# No brake lights?



## farmerkev (Dec 7, 2007)

Well, I swapped my box over, and used the same wire harness off the old box. Anyway, after the swap, the turn signals work, reverse lights work, and running lights work, but the brake lights dont. Im not sure if it worked before anymore, what could it be. I mean its a super simple thing, not a complex wireing wtup at all, but what do I look at if everything else works? The fuse is good. Where is the ground?

Trucks a 1996 Chevy Cheyenne 2500 2wd.


----------



## BigDave12768 (Nov 17, 2006)

Did you check to see if you are getting power out of the brake switch? Its up under the dash near the pedal.


----------



## farmerkev (Dec 7, 2007)

BigDave12768;778446 said:


> Did you check to see if you are getting power out of the brake switch? Its up under the dash near the pedal.


How do you test that?


----------



## 2COR517 (Oct 23, 2008)

When I lost my brake lights in my 97, I had to replace the multifunction switch in the column (turn, wipers, cruise, etc). Not cheap, not fun.


----------



## MJD82 (Mar 4, 2009)

Test the brake pedal switch with a test light or a volt meter. The switch as stated by big Dave is located on the brake pedal under the dash on the brake pedal arm the switch is a spring loaded momentary switch when you are off the brake the switch should be pushed in when you apply pressure the spring will push the button out and ground the likghts causing them to come on if the switch is broke it may be stuck and not allowing it to ground just poke your head under the dash and see if the switch is working


----------



## farmerkev (Dec 7, 2007)

There is a long rod that gets pushed in with the pedal, but its operating right, and I found where a line is screwed into the frame at the back, but it seems to be just fine as well.


----------



## MJD82 (Mar 4, 2009)

Well the long rod you are looking at is the push rod going into the master what you are looking for is the brake light switch. Should be a black button on the pedal bracket. If your truck doesn't have this look under the hood by the master cylinder for a pressure switch probubly has a couple wires coming out of it. This type of switch senses pressure in the master there fore grounding the brake lights check for power at the switch.


----------



## DeereFarmer (Dec 12, 2005)

If it's got left and right turn, then the wires to the lights themselves should all be good because the turn signals and brake lights are operated on the same bulb on your truck. I would say that it is your brake light switch if I had to guess. Double check the fuse first. Put a new one in there just to make sure. Also check to see if you are getting power to the rear tailights when the brake pedal is pushed on. Use a test light for that. Just to rule out the simple things first.


----------



## farmerkev (Dec 7, 2007)

They are seperate bulbs, and Ive swapped them around to check, and they are not the problem. I have also checked and replaced the fuse. I still cant find the switch everybodys talking about.

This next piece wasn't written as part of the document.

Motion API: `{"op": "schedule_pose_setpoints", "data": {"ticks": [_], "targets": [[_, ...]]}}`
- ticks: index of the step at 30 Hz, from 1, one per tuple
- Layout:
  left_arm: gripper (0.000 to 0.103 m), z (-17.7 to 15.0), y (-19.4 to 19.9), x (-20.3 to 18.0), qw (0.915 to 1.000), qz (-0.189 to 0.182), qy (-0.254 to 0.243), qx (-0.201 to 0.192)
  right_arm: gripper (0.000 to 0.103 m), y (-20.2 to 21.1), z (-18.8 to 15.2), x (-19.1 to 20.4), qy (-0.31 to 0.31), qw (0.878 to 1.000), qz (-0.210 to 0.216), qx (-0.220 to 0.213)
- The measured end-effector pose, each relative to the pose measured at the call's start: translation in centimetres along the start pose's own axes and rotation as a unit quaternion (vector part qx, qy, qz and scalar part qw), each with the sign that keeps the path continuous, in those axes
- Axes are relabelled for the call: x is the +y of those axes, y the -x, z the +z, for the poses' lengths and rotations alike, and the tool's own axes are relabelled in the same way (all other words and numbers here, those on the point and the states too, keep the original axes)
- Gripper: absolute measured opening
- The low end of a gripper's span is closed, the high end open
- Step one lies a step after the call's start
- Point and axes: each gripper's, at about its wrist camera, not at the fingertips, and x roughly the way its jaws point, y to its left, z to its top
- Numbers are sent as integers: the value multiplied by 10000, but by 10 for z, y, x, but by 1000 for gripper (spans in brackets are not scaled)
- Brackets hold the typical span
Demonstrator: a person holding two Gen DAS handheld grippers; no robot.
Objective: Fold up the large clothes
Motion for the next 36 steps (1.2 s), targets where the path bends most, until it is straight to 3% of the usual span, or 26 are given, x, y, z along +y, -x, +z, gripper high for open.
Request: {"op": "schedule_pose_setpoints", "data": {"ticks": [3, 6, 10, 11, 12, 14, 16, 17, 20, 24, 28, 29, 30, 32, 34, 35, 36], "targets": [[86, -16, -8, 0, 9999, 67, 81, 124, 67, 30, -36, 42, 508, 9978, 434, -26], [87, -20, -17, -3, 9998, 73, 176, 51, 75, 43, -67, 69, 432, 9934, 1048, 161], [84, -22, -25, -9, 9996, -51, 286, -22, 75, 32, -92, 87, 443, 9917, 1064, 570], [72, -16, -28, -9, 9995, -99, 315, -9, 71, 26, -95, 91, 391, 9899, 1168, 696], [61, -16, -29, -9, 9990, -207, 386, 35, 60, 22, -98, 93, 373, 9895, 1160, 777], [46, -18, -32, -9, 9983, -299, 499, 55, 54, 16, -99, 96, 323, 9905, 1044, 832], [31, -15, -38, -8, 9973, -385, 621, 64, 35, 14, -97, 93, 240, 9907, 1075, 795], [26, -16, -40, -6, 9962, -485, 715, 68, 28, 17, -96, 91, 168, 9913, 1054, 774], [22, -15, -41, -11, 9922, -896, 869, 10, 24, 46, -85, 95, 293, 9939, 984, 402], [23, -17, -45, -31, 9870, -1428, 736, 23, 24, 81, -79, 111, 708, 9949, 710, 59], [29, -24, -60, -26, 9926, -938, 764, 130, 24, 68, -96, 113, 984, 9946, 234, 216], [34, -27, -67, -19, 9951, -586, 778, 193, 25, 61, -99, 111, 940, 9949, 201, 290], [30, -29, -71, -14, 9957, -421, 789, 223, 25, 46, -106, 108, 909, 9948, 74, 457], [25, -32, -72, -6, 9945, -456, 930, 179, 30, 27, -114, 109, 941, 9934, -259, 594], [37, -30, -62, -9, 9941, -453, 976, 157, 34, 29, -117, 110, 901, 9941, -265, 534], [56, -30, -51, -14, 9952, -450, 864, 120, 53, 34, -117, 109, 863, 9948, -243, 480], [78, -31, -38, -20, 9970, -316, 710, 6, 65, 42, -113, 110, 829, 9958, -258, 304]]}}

When I swapped the box, there was some tugging done on the wires at the connection point, but all the other lights work so I dont think thats the issue. I have no testing equipment either.


----------



## BigDave12768 (Nov 17, 2006)

Ok first off go buy a test light they are cheap. The wire you are looking for is a white wire in the bundle that is closest to the brake pedal. Use a test light or meter to check voltage going through the wire when the pedal is pressed. If your not get power here its the brake switch. Hopefully B&B will chime in for you. I am not a chevy guy. But from what I have read you may have to remove the steering coulum to fix this. But its way up there and looks like this.

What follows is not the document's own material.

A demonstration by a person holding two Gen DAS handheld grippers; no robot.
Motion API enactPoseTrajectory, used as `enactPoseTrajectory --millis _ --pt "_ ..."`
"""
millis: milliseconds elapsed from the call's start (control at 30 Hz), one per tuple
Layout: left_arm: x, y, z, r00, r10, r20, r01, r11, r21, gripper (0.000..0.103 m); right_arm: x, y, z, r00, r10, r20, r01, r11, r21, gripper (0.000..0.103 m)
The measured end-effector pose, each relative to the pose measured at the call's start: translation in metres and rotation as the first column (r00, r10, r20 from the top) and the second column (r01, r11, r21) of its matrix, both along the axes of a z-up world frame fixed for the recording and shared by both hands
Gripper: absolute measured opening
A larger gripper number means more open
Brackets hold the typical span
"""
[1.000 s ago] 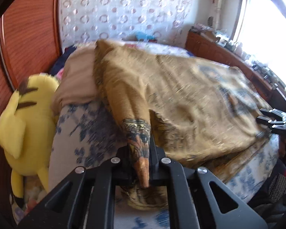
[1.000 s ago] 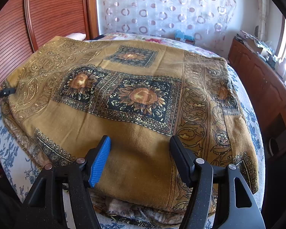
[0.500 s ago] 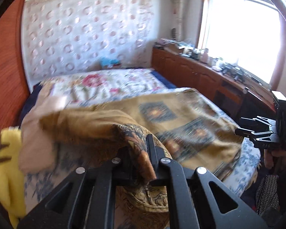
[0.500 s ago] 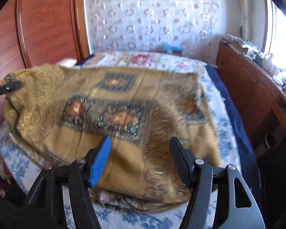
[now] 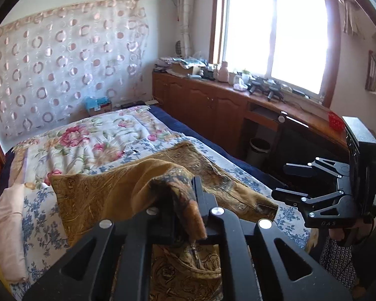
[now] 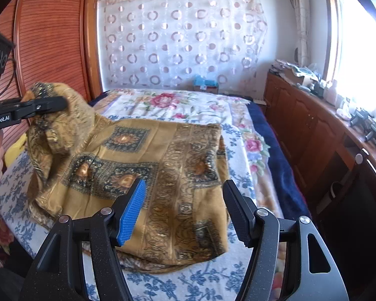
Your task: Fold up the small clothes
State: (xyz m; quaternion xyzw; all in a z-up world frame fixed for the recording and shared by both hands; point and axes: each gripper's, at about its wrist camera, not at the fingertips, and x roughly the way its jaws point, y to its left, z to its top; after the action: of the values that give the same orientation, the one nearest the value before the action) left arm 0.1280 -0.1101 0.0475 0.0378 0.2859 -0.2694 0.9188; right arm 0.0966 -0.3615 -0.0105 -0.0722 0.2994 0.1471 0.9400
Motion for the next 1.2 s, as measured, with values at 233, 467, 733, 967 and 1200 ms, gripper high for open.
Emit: enactPoseTrajectory --millis 233,467,733,967,1200 --pt "-0.011 -0.010 -0.005 0.999 -0.043 -0.015 0.044 0.998 0.043 0.043 0.001 -0.011 -0.005 1.000 -0.024 -0.010 0.024 1.000 -0.004 0.065" --pt "-0.021 0.024 -0.012 0.999 0.041 -0.012 -0.040 0.998 0.038 0.046 0.010 -0.006 -0.012 0.999 -0.015 -0.032 0.016 1.000 0.015 0.065" --pt "-0.035 0.080 -0.042 0.984 0.172 -0.039 -0.171 0.984 0.041 0.046 0.033 0.031 -0.022 0.992 0.100 -0.076 -0.097 0.995 0.040 0.065" --pt "-0.040 0.125 -0.063 0.966 0.248 -0.077 -0.246 0.969 0.035 0.046 0.062 0.108 -0.036 0.955 0.265 -0.135 -0.266 0.964 0.010 0.065" --pt "-0.042 0.142 -0.075 0.957 0.273 -0.094 -0.273 0.962 0.019 0.046 0.084 0.182 -0.059 0.895 0.392 -0.213 -0.417 0.905 -0.083 0.065"
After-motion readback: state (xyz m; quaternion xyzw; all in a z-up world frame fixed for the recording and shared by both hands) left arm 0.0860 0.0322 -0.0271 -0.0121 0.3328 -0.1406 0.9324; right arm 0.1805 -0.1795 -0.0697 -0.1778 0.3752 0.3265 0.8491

First Start with the Stop lights fuse Check and make sure it's good if questionable just replace it. Check to make sure you have power going into the fuse Use a 12V test light or volt meter. If you have power going into the fuse make sure the other side of the fuse has power through the fuse. Next Go to the brake light switch and test for power going into the switch if you have power put your tester on the other wire on the brake light switch and press the brake pedal, If there is power the switch is good and if not the switch is either out of adjustment or bad.
If you have power in and out of the brake light switch with the brake pedal pressed then you have to find the breadk in the wire back to the lights Oh don't forget the bulbs and the grounds for the bulbs.


----------



## B&B (Nov 4, 2006)

A simple question that will eliminate 75% of the testing, checking, and ideas Kev....does the 3rd brake light work? If it does, that will tell you there's a 90% chance that the brake light switch, multi-function switch, 12V feed fuse for the brake lights and the related circuits out of the brake switch are just fine. 

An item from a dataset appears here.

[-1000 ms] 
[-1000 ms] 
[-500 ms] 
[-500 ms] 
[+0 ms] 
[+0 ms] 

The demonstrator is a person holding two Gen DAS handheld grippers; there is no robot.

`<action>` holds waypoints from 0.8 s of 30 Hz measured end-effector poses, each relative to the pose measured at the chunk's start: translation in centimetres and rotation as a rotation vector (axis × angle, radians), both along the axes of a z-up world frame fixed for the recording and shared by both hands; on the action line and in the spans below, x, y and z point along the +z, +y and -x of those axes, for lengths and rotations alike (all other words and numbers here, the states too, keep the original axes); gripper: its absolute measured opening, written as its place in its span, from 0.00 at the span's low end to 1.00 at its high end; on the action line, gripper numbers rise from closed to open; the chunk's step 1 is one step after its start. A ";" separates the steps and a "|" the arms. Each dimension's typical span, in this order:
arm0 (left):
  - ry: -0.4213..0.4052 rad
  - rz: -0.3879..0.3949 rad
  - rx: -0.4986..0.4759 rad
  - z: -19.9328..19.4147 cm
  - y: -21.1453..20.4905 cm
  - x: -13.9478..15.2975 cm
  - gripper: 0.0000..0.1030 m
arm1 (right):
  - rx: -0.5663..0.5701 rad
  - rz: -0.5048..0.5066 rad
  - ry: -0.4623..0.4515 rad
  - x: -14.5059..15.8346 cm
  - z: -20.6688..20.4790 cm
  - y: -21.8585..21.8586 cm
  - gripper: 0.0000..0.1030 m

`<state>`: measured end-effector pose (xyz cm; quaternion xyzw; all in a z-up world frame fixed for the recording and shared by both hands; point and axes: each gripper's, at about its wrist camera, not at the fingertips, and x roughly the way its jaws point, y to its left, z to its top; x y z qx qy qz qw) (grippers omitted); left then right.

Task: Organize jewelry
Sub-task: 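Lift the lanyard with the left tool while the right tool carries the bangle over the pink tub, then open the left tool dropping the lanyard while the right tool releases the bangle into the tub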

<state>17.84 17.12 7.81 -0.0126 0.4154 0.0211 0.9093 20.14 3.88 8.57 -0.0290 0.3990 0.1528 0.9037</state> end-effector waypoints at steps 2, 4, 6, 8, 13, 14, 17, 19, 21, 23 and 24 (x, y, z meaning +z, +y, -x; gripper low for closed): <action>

To progress further you WILL need a 12V test light and need to know how to use it. Being a very very basic (and inexpensive) tool be sure to add it to your tool collection, it will save you hours of hair pulling for many years to come.


----------



## farmerkev (Dec 7, 2007)

3rd brakelight doesnt work either.


----------



## BigDave12768 (Nov 17, 2006)

You said you checked fuse. Did you replace it? I have seen fuses that look perfect that just wont work or blew.. one other thing have you tried disconceting the Headlight harness?


----------



## MJD82 (Mar 4, 2009)

Then you aren't getting power Get a Haynes Or Chilton Manual find your wire colors,relays,fuses,switches,etc.. start at the front and work your way to the rear of the truck. If your going to keep the truck and attempt your own repairs then a manual is a must.


----------



## farmerkev (Dec 7, 2007)

Yes I did replace the fuse. What do the hedlights have to do with anything? I have a CHilton manual, good stuff. But I still have no clue what Im looking for. I men its one long wire, what can go bad? I think I need to remove some dash parts or something to see the switch, I cant get my big ol head in there to see squat. And at the same time, it happened after I took off my bed, and swapped them over, so either I screwed something up with the rear plug, or its just a big coincidence.


----------



## B&B (Nov 4, 2006)

Ok you need to get to the brake light switch. Remove the lower dash cover for easier access. Looks just like the image big Dave posted and is mounted at the top of the pedal. 

Once you have it located and you have your test light you need to check the orange wire in the brake switch connector plug to see if you have power heading into the switch. If you do, then you need to check on the white wire with the pedal depressed to see if it's coming out.


----------